SBY satu-satunya presiden Indonesia yang dapat membubarkan GAM (Gerakan Aceh
Merdeka). Beberapa tahun sebelum 2004 adalah masa kejayaan GAM. Media gembar-
gembor membicarakan GAM, di sana-sini bapak-bapak asik berdiskusi mengenai
gerakan yang menurut sebagian orang menjadi gerakan pemberontak bangsa. SBY
dengan bantuan audiensi PBB dan organisasi internasional lainnya akhirnya GAM dapat
diredakan segala gerakan pemberontakannya.
Selain itu, SBY merupakan salah satu sosok pemimpin yang cerdas. Selama saya
mengikuti perjalanan beliau dengan membaca di media online, buku, dan sebagainya,
maka saya tahu bahwa setiap beliau pergi keluar negeri untuk tugas kenegaraan dan di
saat waktu luang tiba, satu-satunya tempat yang beliau kunjungi adalah Toko Buku.

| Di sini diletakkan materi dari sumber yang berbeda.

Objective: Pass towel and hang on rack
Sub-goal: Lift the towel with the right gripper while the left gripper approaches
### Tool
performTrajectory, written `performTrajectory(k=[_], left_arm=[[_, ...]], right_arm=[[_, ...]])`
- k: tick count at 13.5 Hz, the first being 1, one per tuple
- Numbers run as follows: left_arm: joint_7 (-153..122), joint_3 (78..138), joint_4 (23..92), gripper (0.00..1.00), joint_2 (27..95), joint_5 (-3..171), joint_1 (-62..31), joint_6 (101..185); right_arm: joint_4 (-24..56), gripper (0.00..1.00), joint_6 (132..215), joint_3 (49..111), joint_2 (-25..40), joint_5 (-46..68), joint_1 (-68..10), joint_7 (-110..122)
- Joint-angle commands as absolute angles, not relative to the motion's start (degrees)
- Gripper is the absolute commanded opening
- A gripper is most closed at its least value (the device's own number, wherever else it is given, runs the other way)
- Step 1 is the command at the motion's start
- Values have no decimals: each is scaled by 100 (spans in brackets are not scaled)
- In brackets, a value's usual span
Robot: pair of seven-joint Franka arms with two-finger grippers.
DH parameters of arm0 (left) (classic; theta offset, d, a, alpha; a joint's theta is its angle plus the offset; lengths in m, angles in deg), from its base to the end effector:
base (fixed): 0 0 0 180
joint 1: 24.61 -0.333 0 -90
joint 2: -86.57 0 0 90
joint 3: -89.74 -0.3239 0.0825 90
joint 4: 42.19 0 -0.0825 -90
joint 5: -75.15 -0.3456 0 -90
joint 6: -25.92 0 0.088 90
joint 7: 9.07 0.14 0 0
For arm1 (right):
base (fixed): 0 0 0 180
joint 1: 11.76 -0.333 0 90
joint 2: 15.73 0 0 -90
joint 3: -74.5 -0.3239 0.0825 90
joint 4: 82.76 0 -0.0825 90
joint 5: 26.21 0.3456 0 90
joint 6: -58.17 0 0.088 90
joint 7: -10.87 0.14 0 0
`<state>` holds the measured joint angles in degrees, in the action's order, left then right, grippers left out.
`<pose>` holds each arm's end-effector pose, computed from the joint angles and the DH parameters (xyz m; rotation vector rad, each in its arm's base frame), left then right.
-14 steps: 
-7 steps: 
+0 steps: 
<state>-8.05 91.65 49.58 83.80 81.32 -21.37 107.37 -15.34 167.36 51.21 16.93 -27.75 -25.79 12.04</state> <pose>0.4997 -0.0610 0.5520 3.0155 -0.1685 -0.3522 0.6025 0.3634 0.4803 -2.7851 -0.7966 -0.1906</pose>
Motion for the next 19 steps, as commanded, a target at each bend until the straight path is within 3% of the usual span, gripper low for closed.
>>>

Minimal dua sampai tiga buku beliau bawa ke Indonesia.
Hal terakhir yang saya suka adalah bahwa SBY menjadi sosok yang disegani oleh
pemimpin-pemimpin negara lainnya. Alasannya adalah karena beliau friendly, beliau
cerdas, beliau loyal, dan yang paling penting beliau sangat menghargai waktu.